■ Exercise brief
Transcribe, word for word and without additions, each line below from the one containing "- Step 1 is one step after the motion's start" through the one containing "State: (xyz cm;", both ends included.

(Supplied data begins)

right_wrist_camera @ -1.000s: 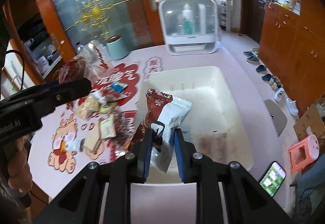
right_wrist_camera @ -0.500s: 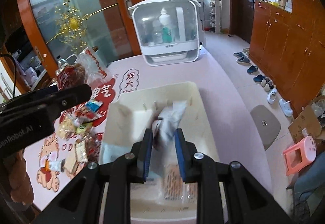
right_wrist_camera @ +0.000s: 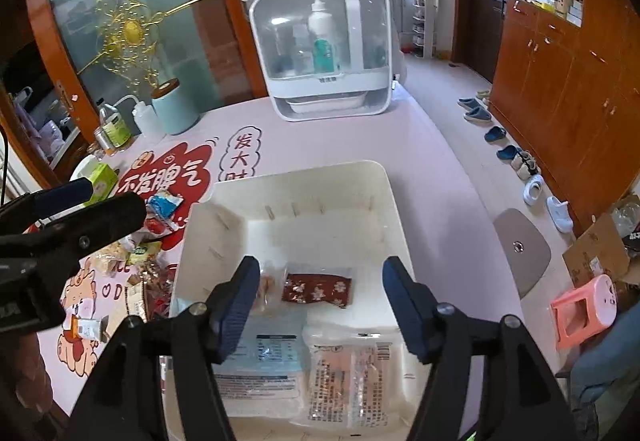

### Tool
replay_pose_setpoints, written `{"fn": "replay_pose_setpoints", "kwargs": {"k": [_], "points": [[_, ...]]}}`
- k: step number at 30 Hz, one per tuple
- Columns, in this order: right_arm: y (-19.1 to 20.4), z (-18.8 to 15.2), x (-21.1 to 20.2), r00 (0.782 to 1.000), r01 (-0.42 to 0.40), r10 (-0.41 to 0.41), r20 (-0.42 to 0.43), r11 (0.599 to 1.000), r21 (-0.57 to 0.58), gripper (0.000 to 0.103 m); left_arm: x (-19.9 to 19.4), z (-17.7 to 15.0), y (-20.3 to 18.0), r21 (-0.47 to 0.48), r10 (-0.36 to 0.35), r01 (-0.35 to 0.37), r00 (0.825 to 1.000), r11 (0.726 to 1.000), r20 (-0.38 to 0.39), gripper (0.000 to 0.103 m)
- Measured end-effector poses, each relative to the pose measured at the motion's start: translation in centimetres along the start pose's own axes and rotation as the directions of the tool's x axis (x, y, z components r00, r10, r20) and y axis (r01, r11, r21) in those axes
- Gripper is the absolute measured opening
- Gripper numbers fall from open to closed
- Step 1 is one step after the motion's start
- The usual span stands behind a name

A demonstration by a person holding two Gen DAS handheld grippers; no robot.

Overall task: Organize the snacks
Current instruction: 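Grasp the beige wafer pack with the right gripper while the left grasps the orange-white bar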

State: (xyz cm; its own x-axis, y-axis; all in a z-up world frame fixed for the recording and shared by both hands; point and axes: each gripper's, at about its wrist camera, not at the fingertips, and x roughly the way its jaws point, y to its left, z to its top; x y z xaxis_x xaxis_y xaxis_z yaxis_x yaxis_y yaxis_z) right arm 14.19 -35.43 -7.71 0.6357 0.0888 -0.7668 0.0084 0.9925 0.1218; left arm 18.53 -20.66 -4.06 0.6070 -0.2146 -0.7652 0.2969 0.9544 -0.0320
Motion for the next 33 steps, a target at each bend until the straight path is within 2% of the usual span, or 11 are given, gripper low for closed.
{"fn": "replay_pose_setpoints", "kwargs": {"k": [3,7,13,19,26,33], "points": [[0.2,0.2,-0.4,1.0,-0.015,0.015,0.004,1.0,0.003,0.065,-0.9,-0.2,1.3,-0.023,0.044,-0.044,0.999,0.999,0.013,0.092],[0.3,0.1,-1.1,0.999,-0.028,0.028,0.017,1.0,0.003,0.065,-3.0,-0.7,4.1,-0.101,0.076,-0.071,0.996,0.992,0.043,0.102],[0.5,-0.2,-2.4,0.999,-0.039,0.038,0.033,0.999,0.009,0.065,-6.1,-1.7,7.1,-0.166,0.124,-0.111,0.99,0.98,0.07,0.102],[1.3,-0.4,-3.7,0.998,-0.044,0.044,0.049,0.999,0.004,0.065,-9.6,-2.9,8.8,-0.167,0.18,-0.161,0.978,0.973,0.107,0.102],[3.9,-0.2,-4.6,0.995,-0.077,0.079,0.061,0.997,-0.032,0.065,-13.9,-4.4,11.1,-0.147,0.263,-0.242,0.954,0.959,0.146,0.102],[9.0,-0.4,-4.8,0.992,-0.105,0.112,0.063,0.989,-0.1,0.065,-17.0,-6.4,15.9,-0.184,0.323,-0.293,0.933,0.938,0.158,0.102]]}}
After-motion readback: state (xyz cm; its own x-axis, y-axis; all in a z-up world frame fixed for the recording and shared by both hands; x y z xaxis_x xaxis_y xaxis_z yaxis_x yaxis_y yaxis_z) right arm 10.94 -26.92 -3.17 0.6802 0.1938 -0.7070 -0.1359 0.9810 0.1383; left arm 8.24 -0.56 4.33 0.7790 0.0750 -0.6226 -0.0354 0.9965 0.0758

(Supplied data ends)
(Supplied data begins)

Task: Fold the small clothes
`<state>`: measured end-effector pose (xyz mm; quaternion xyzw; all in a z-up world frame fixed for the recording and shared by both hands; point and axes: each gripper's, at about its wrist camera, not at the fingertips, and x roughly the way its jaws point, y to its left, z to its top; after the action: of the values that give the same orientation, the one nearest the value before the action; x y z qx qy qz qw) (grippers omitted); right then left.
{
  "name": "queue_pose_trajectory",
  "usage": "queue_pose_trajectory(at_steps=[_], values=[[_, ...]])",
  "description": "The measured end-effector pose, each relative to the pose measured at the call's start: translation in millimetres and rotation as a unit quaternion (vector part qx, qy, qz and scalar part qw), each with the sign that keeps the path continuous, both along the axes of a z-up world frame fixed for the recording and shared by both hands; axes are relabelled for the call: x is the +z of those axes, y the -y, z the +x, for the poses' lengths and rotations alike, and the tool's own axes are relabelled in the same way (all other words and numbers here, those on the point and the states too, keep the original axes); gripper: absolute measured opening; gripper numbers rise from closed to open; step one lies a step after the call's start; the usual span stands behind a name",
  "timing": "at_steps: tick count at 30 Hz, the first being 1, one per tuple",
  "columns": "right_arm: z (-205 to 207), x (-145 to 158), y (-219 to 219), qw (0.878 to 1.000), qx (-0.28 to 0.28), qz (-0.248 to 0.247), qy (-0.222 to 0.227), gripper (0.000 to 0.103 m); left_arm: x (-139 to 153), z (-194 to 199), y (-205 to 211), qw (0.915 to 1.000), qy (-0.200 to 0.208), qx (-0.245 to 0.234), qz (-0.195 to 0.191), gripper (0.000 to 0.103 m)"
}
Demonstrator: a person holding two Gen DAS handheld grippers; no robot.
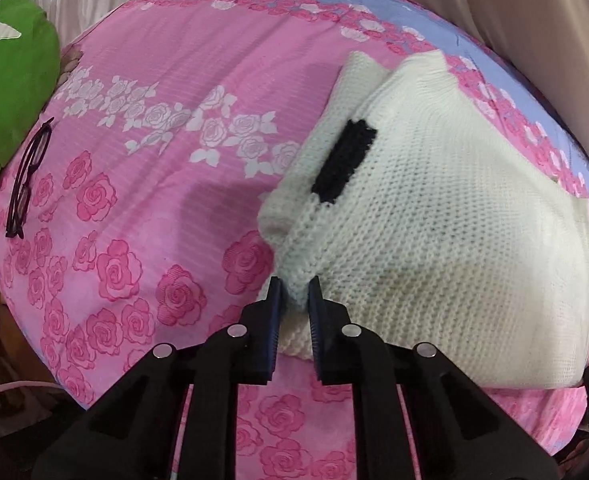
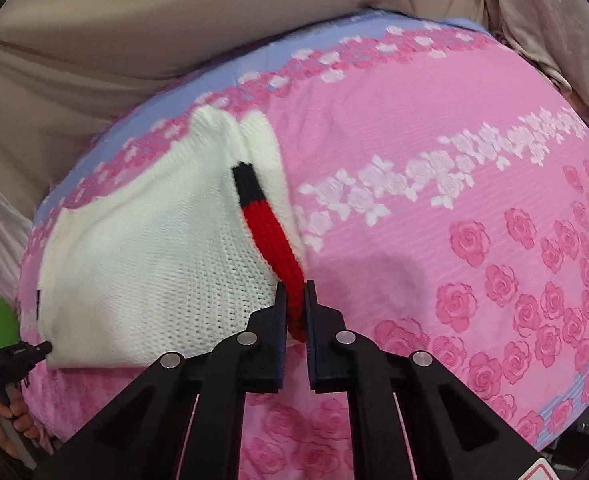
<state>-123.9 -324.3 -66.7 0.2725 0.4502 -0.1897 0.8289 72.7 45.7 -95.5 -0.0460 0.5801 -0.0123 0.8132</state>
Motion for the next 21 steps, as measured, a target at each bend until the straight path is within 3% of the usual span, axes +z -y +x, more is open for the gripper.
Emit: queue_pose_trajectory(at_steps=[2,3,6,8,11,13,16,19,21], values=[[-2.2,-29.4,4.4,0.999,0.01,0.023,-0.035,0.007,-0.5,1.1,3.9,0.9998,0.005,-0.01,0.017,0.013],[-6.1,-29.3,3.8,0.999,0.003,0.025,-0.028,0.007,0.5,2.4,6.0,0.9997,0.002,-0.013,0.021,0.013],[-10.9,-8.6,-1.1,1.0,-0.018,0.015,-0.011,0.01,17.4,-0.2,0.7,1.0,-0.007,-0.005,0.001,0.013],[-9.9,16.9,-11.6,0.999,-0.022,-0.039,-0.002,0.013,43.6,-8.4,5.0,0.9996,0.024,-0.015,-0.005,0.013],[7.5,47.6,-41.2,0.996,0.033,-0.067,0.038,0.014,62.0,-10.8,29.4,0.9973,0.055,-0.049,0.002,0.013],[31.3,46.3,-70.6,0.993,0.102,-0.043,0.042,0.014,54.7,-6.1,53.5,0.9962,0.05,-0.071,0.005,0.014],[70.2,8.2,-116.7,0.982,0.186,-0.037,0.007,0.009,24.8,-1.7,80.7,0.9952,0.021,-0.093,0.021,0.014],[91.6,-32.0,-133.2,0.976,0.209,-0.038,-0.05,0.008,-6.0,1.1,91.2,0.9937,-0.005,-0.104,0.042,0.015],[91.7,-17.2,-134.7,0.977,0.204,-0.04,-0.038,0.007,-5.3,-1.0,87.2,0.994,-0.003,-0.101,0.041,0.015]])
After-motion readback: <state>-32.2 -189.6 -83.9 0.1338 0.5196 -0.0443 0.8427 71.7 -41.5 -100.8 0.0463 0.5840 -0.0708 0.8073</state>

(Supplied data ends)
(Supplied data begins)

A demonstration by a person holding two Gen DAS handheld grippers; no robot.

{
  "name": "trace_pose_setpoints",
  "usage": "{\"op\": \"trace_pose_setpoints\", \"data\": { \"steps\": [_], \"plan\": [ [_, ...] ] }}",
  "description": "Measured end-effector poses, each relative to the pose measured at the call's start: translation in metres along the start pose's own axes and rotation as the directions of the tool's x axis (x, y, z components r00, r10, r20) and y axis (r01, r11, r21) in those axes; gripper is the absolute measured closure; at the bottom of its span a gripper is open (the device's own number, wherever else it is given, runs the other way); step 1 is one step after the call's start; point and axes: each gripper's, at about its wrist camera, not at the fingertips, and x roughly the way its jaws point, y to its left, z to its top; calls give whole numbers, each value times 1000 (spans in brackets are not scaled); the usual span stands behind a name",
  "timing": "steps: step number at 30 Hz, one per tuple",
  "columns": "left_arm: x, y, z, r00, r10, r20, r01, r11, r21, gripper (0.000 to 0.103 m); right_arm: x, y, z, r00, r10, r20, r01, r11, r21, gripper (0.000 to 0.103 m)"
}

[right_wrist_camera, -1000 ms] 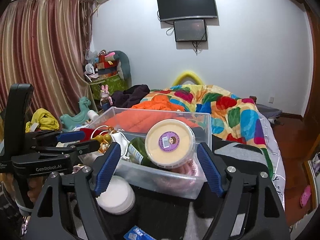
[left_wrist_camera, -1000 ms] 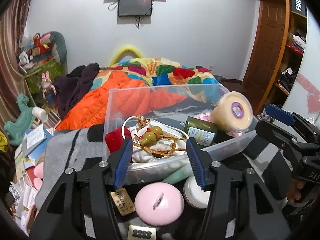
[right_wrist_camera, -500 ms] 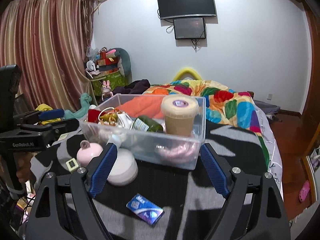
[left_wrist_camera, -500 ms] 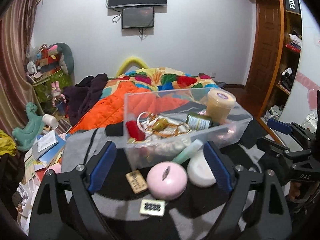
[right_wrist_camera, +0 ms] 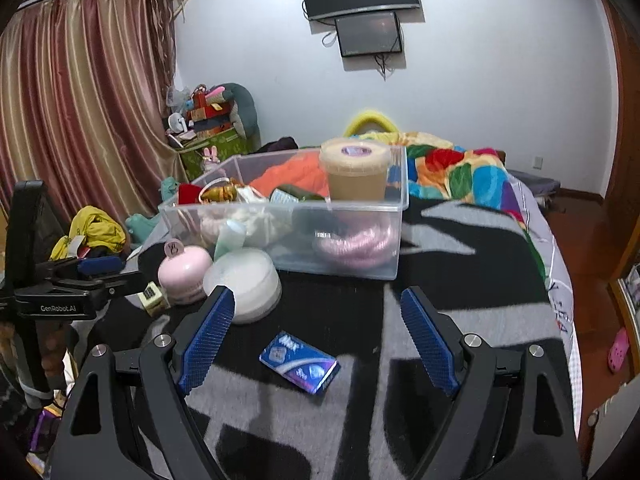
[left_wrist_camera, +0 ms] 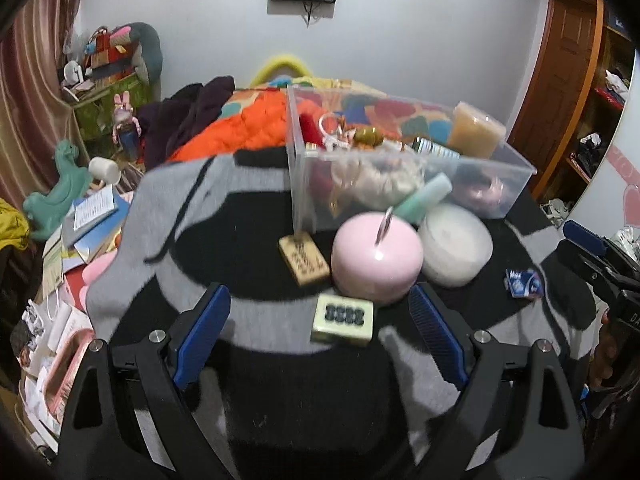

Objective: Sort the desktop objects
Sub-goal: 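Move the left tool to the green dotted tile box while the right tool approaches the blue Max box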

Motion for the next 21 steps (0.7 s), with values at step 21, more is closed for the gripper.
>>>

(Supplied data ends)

■ Solution
- Step 1 is one step after the motion's start
- The usual span stands behind a name

A demonstration by a person holding two Gen DAS handheld grippers; no robot.

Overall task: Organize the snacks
Current instruction: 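Grasp the beige wafer pack with the right gripper while the left grasps the orange-white bar
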
State: (xyz cm; its own x-axis, y-axis; all in a z-up world frame fixed for the recording and shared by both hands; point and axes: each gripper's, at about its wrist camera, not at the fingertips, and x roughly the way its jaws point, y to its left, z to its top; x y z xaxis_x xaxis_y xaxis_z yaxis_x yaxis_y yaxis_z) right arm 14.19 -35.43 -7.71 0.6357 0.0888 -0.7668 0.0084 0.9925 0.1218; left arm 18.53 -20.66 -4.06 0.6070 -0.2146 -0.7652 0.2969 0.9544 -0.0320

This output contains the complete answer.